Which lines in the records below mention the word "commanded"? Copy each one out.

====== DATA SHOWN ======

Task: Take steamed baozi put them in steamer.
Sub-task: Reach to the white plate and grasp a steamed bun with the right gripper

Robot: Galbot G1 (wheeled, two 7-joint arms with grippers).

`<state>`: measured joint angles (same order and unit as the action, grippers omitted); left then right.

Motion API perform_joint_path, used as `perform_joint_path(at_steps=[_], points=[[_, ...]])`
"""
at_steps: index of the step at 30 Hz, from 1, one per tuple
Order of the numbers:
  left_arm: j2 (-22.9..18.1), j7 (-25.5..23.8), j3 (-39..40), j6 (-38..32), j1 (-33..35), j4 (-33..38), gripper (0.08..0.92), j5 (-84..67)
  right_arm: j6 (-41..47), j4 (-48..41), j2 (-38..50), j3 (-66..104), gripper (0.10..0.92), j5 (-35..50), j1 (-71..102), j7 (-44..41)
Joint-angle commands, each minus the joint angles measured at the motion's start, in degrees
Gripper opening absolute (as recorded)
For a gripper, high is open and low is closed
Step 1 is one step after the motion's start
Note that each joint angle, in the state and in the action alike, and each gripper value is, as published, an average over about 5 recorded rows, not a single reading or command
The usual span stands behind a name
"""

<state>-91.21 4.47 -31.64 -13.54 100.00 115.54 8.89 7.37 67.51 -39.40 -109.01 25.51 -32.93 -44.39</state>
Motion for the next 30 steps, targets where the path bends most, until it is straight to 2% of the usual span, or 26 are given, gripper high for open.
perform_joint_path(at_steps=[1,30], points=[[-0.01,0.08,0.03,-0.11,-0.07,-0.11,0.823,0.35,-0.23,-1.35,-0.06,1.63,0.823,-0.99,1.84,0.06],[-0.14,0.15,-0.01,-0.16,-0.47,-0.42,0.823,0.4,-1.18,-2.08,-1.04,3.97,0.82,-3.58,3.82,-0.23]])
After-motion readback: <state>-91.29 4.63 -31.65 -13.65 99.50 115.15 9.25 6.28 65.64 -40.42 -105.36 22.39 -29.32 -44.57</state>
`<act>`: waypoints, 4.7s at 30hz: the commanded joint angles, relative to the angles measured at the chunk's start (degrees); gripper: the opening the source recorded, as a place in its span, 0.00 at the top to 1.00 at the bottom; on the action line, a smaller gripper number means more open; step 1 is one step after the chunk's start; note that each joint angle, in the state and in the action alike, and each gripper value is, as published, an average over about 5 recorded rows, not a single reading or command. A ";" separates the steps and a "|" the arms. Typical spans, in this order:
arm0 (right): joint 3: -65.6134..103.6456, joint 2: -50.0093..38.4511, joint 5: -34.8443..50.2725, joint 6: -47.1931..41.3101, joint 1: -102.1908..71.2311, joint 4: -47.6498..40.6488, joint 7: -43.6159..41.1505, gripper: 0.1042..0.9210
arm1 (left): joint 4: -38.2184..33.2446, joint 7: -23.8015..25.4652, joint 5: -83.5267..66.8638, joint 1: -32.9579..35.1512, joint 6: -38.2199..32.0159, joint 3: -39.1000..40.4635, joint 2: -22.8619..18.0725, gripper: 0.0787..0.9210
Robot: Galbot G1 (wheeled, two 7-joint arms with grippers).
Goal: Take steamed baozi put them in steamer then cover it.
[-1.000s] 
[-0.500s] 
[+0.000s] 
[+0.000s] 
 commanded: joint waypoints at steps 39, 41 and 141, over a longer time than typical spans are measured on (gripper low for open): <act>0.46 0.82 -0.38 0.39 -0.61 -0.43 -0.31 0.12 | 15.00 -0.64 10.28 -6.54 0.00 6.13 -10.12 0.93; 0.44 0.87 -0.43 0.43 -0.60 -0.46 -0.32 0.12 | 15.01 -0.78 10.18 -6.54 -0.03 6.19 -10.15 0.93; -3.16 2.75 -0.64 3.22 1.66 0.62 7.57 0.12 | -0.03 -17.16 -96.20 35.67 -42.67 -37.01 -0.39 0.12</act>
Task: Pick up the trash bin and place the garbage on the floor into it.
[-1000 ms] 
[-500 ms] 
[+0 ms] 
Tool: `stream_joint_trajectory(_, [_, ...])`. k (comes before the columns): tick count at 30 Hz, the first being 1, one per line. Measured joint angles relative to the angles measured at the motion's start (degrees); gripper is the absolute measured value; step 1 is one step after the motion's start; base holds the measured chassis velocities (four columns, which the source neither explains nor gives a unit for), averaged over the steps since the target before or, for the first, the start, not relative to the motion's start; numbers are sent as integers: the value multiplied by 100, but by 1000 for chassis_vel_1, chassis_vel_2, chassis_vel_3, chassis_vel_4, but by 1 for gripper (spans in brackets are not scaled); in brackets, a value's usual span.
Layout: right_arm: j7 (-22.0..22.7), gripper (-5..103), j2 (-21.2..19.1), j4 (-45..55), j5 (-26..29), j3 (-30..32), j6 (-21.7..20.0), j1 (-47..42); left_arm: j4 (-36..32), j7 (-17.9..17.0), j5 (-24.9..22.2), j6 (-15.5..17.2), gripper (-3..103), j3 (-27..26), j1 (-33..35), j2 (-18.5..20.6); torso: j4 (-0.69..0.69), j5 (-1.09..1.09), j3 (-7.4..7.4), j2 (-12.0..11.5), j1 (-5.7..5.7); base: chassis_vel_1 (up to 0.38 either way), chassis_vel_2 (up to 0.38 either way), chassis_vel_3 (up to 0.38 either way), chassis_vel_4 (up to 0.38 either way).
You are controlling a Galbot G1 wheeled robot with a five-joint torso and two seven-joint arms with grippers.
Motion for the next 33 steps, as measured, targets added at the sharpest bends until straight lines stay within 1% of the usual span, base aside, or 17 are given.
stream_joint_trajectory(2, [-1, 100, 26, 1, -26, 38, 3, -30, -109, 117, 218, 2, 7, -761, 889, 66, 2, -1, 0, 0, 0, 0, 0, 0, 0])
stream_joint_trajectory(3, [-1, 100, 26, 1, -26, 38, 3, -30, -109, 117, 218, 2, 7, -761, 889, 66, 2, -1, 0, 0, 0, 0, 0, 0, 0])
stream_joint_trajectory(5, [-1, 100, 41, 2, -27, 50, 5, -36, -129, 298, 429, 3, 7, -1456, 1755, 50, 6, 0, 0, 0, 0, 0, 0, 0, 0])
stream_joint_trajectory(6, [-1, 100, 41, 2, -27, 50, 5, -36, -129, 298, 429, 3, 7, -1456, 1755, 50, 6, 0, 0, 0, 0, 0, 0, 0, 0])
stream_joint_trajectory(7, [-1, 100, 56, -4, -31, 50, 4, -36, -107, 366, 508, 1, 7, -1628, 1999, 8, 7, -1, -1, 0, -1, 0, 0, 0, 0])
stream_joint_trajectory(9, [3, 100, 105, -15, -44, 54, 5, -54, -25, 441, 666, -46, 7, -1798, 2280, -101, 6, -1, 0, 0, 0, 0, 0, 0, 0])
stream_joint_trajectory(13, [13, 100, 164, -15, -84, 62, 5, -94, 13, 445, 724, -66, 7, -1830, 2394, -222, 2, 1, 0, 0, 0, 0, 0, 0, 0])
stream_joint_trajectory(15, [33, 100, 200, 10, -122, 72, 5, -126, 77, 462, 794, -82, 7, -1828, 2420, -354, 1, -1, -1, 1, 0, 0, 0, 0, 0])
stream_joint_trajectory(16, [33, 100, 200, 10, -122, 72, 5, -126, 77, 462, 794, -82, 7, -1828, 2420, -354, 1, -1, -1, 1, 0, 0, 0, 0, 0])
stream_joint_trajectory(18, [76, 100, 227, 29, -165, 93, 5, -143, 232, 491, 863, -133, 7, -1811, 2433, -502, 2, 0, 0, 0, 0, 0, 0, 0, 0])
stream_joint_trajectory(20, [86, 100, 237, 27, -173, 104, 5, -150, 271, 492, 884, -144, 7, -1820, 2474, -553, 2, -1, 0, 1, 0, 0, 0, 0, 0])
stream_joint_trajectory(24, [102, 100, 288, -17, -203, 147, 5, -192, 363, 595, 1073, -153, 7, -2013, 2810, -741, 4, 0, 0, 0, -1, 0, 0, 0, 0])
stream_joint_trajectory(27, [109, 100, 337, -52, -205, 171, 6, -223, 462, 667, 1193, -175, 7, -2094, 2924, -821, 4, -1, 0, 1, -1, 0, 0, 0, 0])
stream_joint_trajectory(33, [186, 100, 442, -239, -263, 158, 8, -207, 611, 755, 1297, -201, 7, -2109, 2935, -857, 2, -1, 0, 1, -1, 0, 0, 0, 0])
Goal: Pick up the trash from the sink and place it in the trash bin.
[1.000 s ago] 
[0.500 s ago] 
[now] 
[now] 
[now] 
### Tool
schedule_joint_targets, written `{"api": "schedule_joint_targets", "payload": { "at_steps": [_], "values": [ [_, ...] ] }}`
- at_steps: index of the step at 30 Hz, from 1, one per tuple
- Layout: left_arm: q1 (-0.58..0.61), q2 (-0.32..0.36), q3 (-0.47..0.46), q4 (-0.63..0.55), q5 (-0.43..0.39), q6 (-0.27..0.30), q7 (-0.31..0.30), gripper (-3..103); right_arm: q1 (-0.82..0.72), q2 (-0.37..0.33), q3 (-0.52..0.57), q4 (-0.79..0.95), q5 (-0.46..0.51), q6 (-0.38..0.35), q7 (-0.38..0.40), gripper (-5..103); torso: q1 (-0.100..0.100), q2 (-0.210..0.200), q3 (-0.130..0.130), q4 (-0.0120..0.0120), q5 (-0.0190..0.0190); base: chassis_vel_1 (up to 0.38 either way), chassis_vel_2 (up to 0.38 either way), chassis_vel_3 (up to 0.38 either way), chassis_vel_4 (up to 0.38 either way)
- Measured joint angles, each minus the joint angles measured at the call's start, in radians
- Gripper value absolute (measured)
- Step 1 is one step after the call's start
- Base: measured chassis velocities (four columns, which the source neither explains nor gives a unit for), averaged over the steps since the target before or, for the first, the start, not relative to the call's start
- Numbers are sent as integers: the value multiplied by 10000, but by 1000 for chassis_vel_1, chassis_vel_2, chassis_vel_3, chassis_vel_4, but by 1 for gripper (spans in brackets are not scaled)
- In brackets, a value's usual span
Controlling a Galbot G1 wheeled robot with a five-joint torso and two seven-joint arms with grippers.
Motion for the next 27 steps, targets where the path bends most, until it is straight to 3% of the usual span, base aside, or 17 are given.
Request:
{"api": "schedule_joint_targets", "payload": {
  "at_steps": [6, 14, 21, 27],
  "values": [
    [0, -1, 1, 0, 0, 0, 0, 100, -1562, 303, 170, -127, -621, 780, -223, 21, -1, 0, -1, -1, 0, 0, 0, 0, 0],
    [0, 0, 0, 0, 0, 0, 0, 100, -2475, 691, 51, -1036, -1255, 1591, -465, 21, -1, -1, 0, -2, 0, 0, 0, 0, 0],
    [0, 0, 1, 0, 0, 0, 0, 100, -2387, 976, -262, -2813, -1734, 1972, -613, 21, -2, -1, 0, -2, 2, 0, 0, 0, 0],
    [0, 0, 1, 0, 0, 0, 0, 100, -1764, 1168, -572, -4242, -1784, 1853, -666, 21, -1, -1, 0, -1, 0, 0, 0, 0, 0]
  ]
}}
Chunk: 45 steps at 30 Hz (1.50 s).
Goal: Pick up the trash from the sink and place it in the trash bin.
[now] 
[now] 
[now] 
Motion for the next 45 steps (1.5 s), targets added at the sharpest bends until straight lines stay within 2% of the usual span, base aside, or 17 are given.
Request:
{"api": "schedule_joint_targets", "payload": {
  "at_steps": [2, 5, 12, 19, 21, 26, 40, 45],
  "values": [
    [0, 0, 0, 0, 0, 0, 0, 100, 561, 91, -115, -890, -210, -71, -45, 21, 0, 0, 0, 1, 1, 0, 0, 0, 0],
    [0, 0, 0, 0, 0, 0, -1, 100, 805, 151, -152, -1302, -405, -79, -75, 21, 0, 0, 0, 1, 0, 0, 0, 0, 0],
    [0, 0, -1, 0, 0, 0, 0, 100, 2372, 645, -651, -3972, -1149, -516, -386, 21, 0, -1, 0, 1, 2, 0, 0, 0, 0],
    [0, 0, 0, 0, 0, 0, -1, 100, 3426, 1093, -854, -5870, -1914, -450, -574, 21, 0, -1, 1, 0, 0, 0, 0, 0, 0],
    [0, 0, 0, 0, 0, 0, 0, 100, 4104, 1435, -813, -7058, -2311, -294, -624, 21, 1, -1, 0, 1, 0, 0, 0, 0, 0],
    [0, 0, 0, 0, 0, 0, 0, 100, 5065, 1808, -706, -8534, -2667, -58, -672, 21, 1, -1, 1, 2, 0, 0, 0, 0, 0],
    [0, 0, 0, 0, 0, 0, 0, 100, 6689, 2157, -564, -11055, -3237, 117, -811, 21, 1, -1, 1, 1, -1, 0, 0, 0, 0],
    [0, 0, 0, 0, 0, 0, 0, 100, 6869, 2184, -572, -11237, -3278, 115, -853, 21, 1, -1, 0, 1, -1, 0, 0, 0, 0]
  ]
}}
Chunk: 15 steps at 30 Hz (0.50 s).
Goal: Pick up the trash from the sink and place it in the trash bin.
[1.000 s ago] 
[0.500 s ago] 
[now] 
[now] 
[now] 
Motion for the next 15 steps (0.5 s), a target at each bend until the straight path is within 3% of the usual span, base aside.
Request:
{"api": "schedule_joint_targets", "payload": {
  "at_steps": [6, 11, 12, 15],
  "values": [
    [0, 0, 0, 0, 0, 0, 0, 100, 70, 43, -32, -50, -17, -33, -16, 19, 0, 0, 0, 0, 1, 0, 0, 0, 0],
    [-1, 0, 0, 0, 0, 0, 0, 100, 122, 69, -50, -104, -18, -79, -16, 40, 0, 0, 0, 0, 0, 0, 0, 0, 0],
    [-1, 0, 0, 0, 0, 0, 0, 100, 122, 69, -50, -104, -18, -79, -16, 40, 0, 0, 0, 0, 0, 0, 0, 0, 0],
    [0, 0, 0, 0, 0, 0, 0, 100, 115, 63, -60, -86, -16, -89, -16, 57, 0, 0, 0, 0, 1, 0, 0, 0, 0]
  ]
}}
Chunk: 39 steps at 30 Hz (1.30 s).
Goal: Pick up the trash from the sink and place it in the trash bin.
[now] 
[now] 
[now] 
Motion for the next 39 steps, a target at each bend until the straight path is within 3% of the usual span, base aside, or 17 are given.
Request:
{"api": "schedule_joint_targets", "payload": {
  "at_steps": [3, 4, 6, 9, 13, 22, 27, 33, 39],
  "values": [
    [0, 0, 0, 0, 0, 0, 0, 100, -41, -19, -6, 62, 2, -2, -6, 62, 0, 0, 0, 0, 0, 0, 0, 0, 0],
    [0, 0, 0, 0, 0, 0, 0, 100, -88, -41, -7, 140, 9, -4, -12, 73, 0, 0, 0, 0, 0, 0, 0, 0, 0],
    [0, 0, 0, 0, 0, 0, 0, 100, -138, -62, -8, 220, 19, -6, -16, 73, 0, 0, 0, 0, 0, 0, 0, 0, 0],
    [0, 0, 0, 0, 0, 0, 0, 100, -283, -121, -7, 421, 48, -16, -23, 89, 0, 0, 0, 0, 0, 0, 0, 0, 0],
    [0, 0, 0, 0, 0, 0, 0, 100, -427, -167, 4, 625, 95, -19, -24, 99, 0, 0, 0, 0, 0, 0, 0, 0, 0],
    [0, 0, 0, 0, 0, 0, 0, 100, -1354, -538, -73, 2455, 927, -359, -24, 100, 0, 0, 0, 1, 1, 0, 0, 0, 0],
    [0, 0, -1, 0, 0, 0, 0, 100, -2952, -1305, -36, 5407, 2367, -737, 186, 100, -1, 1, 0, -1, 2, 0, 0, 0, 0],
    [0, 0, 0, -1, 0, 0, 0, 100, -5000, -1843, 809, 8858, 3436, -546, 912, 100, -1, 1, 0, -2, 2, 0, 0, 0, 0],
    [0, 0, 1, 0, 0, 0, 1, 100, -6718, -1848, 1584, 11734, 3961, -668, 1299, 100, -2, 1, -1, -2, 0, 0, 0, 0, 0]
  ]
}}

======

» **REPLY TO THE TASK**
`<act>`: waypoints, 4.7s at 30hz: the commanded joint angles, relative to the angles measured at the chunk's start (degrees); gripper: the opening the source recorded, as a place in its span, 0.00 at the top to 1.00 at the bottom; on the action line, a smaller gripper number means more open; step 1 is one step after the chunk's start; note that each joint angle, in the state and in the action alike, and each gripper value is, as published, an average over about 5 recorded rows, not a single reading or command. A ";" separates the steps and a "|" the arms. Typical spans, in this order:
 commanded: joint waypoints at steps 39, 41 and 141, over a longer time than typical spans are measured on (gripper low for open): <act>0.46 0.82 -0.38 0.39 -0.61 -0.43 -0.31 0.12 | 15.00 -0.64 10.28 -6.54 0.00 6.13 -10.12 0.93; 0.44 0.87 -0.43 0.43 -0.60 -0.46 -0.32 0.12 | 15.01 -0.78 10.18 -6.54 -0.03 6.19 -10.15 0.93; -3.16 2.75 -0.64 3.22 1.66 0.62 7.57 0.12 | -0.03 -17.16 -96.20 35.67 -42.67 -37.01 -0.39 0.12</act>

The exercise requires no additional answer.